I’m going to focus on informed consent but I will briefly describe the ethical issues in regards to the first two concerns. So firstly we might be concerned about reducing or minimising treatment cascades for patients because they are typically associated with worse or unintended outcomes. Now of course not all cascades are predictable, but where they are this gives us a reason to at least attempt to minimise them. Secondly treatment cascades are also problematic in terms of resource allocation, because typically they lead to sub-optimal outcomes (in the case of pregnancy C-section rates are far higher than they should be in most Western countries and this predictably leads to worse outcomes) and because each step along the cascade represents an investment of health care resources (another reason why we shouldn’t think about resource allocation as a series of one off cases) leading in the worst case (for example as happened with Kerry) a significant waste of resources where money is being expended for literally no patient benefit, since the various treatments simply cancel each other out.
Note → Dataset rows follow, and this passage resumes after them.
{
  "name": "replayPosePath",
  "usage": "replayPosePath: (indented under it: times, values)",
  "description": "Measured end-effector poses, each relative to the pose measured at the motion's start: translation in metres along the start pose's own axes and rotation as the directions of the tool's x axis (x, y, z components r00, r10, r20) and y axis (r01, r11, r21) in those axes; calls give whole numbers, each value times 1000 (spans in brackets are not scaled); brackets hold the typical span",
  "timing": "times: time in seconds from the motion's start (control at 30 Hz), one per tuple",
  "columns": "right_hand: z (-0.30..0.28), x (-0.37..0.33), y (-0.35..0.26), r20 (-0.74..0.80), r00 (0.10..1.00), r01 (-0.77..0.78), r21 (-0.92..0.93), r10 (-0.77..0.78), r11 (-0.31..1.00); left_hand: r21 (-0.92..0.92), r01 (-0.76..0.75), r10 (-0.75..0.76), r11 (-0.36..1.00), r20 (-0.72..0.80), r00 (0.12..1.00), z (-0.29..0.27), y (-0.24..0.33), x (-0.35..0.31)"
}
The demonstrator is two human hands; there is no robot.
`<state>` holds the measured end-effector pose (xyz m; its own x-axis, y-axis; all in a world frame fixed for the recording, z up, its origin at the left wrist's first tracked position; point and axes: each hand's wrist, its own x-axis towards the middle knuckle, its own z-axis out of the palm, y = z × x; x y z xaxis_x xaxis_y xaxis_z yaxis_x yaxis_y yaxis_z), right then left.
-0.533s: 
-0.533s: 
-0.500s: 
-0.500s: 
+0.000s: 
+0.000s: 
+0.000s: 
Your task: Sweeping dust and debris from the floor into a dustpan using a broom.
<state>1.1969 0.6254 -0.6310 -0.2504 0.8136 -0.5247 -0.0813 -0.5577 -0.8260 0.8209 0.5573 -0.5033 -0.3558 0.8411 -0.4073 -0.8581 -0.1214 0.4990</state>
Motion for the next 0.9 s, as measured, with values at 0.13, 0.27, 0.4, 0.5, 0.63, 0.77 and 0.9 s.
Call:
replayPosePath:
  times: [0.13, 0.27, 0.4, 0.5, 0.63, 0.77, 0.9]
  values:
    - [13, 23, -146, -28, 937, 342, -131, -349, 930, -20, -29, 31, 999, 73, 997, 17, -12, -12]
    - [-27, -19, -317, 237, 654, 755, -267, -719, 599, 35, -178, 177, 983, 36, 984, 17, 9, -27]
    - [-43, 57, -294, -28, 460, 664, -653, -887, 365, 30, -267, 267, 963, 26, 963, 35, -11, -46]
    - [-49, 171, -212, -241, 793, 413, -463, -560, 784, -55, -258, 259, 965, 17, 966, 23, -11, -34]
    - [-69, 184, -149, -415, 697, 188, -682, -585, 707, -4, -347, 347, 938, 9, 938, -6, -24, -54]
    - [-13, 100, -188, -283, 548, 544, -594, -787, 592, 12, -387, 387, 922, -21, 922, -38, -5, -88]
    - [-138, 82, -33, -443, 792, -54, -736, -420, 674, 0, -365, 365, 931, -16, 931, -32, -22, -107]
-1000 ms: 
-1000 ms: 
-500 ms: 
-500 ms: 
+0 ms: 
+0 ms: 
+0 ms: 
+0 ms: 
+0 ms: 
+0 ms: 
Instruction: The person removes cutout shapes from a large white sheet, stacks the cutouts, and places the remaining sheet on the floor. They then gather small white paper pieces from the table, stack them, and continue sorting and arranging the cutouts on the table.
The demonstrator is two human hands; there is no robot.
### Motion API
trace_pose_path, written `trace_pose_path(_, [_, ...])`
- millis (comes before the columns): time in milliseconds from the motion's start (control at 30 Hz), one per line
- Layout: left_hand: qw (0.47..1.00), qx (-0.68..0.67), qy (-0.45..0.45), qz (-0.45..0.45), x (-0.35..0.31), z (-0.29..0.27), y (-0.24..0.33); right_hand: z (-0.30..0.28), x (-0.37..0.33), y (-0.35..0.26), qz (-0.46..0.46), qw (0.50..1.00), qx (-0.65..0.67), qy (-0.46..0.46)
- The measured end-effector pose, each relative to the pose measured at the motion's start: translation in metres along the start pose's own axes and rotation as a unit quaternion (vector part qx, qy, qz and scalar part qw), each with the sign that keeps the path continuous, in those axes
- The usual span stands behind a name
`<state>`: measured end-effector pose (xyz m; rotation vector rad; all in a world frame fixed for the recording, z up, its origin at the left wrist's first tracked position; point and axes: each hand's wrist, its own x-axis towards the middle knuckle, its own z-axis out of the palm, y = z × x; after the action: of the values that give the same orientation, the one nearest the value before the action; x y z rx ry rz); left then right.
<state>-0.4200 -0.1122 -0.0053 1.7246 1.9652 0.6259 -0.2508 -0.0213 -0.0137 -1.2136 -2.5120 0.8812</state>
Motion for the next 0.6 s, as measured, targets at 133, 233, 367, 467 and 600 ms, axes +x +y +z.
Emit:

The reason that treatment cascades are worrying in regards to informed consent is that while you consent to the first treatment, you do not consent (at that stage) to the further treatments it leads to. This is problematic because typically cascades present as emergency or urgent situations and hence the quality of consent can be quite low, with the patient feeling rail roaded into a particular decisions because the treatment is needed. This is particularly problematic when the risks of each intervention are progressively higher and more serious, since the initial decision seems so low risk that it may have been made relatively lightly without reflection on the possible consequences, but ultimately leads to a high risk decision.


So what can be done?

First and most obviously we can resist ending up in cascades in the first place – this is particularly the case when the initial intervention which leads to the cascade is of minimal medical value – in the case of routine continuous fetal monitoring for example outcomes are no better than that of traditional methods of monitoring the child’s heart rate intermittently – via either listening with a pinard stethoscope or via doppler – while they may improve outcomes when there is reason to already be concerned, as a routine measure they decrease rather than improve outcomes. The main benefits are managerial – a smaller team can manage more women using continuous fetal monitoring because they don’t need to be present regularly to check heart rates – but that doesn’t seem an overwhelming reason for recommending what is arguably a worse standard of care. But of course not all interventions that lead to cascades are of this nature. In these cases I’m inclined to think it would be better practice if the risk of the cascade was flagged up front for the patient, so that the initial consent contains some awareness of the possible risks down the track. While this will still be non-ideal in terms of informed consent, it is at least better.